Each line below either holds the string "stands" or doesn't. Count those that do and give only the number.
- - - - - - -
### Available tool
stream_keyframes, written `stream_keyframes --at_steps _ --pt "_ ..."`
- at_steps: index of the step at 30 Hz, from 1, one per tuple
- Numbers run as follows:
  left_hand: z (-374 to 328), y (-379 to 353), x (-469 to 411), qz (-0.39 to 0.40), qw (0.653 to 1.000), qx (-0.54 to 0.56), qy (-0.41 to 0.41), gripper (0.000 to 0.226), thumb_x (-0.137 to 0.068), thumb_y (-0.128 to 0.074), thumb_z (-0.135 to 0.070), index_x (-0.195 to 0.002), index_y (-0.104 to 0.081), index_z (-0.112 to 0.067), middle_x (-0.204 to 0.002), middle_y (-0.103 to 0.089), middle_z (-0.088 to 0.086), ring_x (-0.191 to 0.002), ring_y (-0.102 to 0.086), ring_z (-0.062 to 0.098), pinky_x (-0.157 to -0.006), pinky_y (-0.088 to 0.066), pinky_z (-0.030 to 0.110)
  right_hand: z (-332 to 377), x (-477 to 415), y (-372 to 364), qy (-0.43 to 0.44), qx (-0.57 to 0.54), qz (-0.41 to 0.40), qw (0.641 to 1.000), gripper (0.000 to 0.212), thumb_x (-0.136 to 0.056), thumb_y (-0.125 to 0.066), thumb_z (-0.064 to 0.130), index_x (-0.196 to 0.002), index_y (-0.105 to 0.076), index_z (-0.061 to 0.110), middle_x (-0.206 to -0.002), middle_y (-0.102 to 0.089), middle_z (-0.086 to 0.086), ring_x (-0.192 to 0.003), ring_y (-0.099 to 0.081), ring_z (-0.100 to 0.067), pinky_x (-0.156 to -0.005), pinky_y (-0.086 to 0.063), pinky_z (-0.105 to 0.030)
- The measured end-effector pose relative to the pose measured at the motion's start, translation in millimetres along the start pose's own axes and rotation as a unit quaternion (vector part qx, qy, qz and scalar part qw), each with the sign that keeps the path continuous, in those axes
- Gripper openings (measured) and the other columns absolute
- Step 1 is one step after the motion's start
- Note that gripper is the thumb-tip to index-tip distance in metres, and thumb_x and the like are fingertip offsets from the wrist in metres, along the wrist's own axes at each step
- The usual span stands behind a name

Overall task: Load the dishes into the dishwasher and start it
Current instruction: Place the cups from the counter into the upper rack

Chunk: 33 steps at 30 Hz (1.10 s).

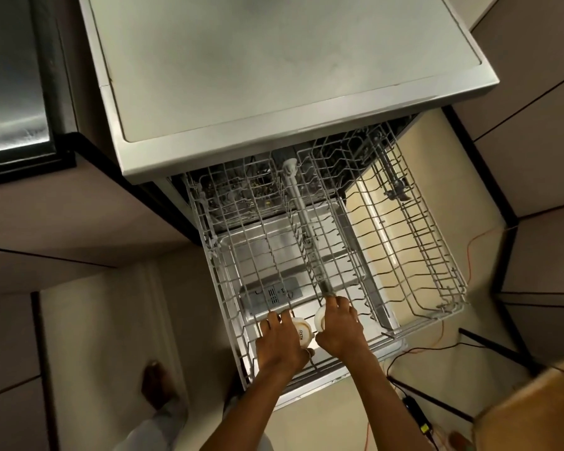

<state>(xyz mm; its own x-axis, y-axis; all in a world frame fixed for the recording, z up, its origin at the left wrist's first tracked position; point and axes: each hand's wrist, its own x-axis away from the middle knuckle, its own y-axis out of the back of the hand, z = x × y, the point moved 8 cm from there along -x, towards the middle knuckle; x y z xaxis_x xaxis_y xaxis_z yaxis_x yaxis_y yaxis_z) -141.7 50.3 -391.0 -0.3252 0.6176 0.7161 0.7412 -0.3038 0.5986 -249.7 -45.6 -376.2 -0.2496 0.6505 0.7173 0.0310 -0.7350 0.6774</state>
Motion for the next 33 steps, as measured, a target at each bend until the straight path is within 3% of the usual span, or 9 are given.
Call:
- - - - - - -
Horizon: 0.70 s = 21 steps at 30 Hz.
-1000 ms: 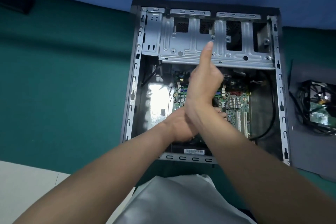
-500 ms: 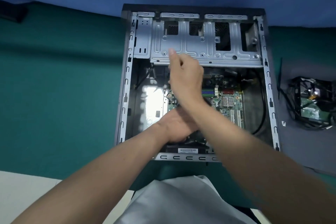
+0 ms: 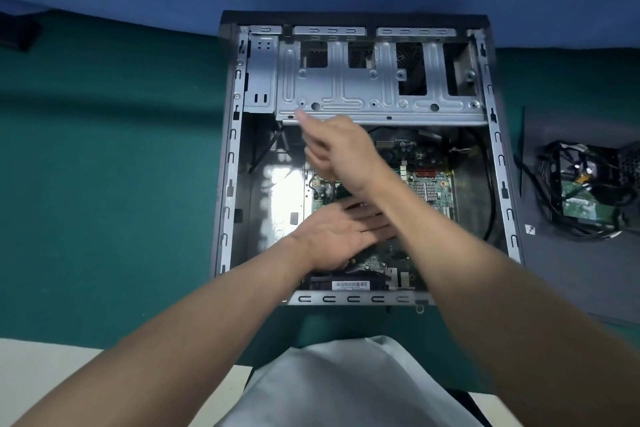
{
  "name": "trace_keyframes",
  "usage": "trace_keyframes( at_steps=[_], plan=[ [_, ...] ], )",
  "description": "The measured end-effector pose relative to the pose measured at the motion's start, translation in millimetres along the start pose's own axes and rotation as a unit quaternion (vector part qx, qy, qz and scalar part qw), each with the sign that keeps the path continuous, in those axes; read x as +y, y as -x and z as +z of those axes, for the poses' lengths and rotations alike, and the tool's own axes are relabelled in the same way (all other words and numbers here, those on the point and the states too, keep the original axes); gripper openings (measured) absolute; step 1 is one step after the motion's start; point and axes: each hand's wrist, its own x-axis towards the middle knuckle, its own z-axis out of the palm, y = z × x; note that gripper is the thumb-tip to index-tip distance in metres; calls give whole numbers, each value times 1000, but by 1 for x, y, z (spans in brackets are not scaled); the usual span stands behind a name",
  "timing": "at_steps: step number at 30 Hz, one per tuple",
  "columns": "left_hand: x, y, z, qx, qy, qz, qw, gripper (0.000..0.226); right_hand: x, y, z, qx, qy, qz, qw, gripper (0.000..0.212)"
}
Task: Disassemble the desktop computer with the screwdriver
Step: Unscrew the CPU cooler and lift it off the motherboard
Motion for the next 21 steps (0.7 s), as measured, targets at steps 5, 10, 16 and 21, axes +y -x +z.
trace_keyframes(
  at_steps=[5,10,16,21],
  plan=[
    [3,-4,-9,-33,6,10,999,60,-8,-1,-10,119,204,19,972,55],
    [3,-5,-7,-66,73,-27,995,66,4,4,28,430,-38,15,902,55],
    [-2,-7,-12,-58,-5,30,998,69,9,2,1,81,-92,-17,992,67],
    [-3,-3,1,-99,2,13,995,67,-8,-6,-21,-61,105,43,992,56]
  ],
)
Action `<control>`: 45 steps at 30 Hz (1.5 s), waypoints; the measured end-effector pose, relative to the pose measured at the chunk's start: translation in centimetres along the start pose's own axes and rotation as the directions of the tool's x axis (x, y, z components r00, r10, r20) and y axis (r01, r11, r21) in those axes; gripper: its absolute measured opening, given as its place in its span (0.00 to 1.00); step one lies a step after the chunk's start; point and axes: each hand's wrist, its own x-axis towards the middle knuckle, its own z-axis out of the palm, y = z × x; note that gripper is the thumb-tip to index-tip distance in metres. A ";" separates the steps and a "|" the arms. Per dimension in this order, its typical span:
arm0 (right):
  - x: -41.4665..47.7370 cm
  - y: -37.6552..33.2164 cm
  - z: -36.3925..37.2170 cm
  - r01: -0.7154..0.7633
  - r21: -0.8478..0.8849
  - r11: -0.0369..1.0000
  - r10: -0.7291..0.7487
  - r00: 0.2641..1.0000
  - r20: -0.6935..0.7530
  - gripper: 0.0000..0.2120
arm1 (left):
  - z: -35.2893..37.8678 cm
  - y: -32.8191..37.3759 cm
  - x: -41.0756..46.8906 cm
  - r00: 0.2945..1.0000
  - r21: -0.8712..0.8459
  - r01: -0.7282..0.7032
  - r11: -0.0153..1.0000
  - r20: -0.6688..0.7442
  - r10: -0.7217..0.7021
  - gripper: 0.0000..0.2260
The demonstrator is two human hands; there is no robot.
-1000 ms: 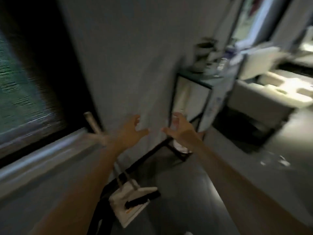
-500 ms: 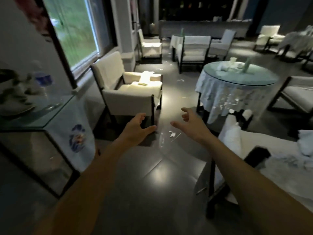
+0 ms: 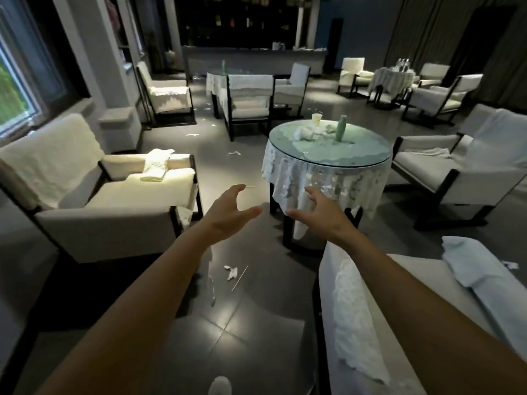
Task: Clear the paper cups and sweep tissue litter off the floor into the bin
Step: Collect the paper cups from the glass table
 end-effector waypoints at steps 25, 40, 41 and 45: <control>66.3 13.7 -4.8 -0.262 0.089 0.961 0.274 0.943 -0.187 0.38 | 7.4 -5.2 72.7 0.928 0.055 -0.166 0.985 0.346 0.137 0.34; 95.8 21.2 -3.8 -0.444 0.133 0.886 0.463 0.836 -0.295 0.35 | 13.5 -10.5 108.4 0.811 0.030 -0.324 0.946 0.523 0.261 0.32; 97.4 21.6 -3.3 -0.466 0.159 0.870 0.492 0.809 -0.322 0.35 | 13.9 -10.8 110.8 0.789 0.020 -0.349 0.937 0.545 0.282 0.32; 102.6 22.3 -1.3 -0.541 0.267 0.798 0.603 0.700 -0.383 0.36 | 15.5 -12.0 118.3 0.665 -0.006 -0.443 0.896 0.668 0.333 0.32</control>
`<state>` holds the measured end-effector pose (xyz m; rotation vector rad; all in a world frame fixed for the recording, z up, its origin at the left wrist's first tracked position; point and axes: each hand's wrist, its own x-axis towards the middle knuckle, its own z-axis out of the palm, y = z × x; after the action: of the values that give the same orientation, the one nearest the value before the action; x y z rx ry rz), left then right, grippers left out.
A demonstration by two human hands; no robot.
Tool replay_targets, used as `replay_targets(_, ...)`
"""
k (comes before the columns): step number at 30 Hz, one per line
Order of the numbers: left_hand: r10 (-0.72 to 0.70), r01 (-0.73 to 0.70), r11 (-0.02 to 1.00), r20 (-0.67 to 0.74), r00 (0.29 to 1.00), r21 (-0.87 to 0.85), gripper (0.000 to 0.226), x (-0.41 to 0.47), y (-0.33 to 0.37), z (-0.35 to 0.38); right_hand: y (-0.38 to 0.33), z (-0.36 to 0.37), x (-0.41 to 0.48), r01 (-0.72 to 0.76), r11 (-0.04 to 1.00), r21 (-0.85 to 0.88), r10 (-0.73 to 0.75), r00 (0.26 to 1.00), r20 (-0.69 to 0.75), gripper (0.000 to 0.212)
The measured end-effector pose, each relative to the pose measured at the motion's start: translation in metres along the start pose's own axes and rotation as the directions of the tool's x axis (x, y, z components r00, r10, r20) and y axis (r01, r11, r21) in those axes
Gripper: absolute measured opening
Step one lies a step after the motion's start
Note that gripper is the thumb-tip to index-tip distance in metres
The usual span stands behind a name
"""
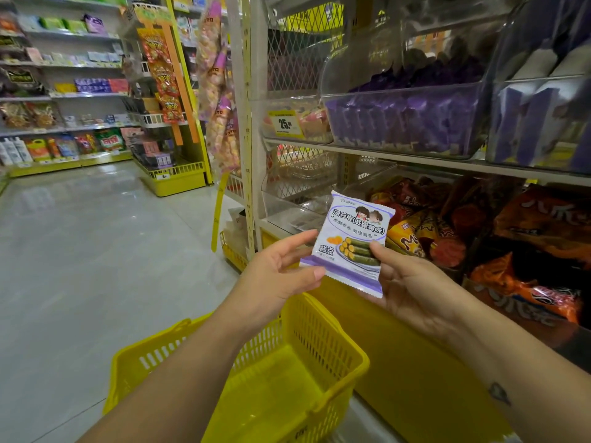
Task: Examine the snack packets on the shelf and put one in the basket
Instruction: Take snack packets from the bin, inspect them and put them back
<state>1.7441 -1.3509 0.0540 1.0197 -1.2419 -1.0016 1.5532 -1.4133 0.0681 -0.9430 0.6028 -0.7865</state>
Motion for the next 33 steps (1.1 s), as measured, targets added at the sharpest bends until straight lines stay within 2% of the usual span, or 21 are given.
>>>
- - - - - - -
# [RESULT FOR THIS TASK]
3